4.3. Relationship between Mean Skin Temperature and Thermal Sensation

As shown in Figure 9, under the low activity condition, the last thermal sensation results were relatively similar, but skin temperatures were quite different. Under the high activity condition, the last thermal sensation results were quite different, but skin temperatures were relatively similar. In addition, comparing the results shown in Figure 6 and Figure 7, the increased range of thermal sensation was generally greater than that of thermal comfort, which is in line with the study data of Ozarisoy [9]. The main reason was that under the low activity condition, heat dissipation by the human body could not overcome the influence of low ambient temperature. Therefore, there was an obvious difference in the results for skin temperature, while the results for thermal sensation quickly tended towards steady state and were similar at the last survey time point. Under the high activity condition, the metabolic rate of the human body was higher, and subjects’ clothing insulation was greater. Heat dissipation by the human body played a major role in the change in human skin temperature. Thus, the results for skin temperature quickly tended towards steady state and were similar at the last survey time point, while there was an obvious difference in the results for thermal sensation.

5. Conclusions

This study evaluated human thermal perceptions on temperature up-step in winter. Major conclusions have been obtained.

(1)

The analysis of experiment data showed that: for different temperature up-steps, the results for thermal sensation and skin temperatures reach steady state after 30 min. However, the change in human skin temperature caused by a short-term thermal experience did not disappear completely within 40 min.

(2)

After temperature up-steps, an “overshooting phenomenon” caused by a short-term thermal experience may appear in thermal sensation and thermal comfort, but not in skin temperature.

(3)

The analysis results show that asynchrony exists between psychological and subjective responses. Thermal sensation quickly tended towards steady state under the low activity condition. However, under the high activity condition, the time taken to reach steady state for thermal sensation and skin temperature was almost the same.

(4)

Activity intensity plays an important role in the thermal environment design of buildings, as well as temporary rest spaces with a shelter effect. Under the low activity condition, a temperature up-step change had less influence on thermal sensation, but had a greater influence on skin temperature. Under the high activity condition, a temperature up-step change had a greater influence on thermal sensation, but had less influence on skin temperature.

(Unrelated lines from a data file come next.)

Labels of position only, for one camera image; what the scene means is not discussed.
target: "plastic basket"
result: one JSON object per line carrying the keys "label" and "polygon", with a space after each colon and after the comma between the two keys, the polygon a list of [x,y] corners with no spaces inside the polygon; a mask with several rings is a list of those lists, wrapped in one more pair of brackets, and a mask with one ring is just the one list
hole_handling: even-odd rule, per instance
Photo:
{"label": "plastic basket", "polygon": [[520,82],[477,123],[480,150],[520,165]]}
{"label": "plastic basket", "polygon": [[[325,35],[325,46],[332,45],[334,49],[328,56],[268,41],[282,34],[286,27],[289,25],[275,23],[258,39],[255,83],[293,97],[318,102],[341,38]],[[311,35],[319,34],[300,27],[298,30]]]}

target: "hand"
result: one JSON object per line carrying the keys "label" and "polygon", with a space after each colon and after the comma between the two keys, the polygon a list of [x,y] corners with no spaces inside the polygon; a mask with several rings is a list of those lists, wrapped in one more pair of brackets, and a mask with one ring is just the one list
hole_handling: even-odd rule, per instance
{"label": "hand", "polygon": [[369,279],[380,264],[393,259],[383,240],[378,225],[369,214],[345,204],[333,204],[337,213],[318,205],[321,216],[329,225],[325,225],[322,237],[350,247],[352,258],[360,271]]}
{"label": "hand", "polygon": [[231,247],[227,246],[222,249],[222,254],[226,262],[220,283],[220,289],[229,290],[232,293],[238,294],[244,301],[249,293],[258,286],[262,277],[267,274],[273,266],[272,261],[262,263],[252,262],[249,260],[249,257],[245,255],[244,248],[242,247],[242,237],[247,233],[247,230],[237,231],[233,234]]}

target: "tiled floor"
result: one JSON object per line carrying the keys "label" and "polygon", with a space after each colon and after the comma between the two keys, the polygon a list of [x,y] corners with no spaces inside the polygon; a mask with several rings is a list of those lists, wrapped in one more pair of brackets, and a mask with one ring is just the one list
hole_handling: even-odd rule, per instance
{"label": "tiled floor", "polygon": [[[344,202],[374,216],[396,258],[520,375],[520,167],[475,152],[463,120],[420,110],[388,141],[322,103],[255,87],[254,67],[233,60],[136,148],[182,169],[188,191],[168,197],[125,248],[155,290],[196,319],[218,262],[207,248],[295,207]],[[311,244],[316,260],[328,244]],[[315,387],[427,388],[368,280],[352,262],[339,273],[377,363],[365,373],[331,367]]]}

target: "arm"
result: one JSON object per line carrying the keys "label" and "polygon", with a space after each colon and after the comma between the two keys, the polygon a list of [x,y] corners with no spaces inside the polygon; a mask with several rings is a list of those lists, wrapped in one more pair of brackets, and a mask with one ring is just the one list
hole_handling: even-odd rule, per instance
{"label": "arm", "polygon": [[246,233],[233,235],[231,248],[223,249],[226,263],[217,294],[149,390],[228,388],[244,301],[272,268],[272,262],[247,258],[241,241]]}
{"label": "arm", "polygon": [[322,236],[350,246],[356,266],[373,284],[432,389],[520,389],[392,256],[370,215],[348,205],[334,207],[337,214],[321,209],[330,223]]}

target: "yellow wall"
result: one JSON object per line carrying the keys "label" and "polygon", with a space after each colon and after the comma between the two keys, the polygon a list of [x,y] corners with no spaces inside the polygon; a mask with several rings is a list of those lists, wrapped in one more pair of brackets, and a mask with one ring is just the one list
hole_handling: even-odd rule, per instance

Comparing with previous studies, in this paper, the human response to temperature up-step under different activity intensities has been quantitatively analyzed. This study can provide some theoretical achievements for the thermal environment design of a temporary rest space to meet different activity needs, which will improve the experience of outdoor activities (especially work and sports) in winter. In spite of the significant research findings of this study, there are still some limitations. First, the human subjects in this study are in the age range of 21–25. Since the age of human subjects may affect metabolic activities, and further affect human thermal perception and skin temperature, future investigations must involve some older subjects to extend the scope of this study. Latent class models may be an effective method to study human thermal perception of different populations. In addition, since the goal of this study is to provide protection for outdoor activities, outdoor field tests will be carried out, and the results for human thermal perception will be studied in the future. Furthermore, to enhance the application value of this study, the effect of temperature up-step on human thermal perception in other climate zones should also be considered in the future.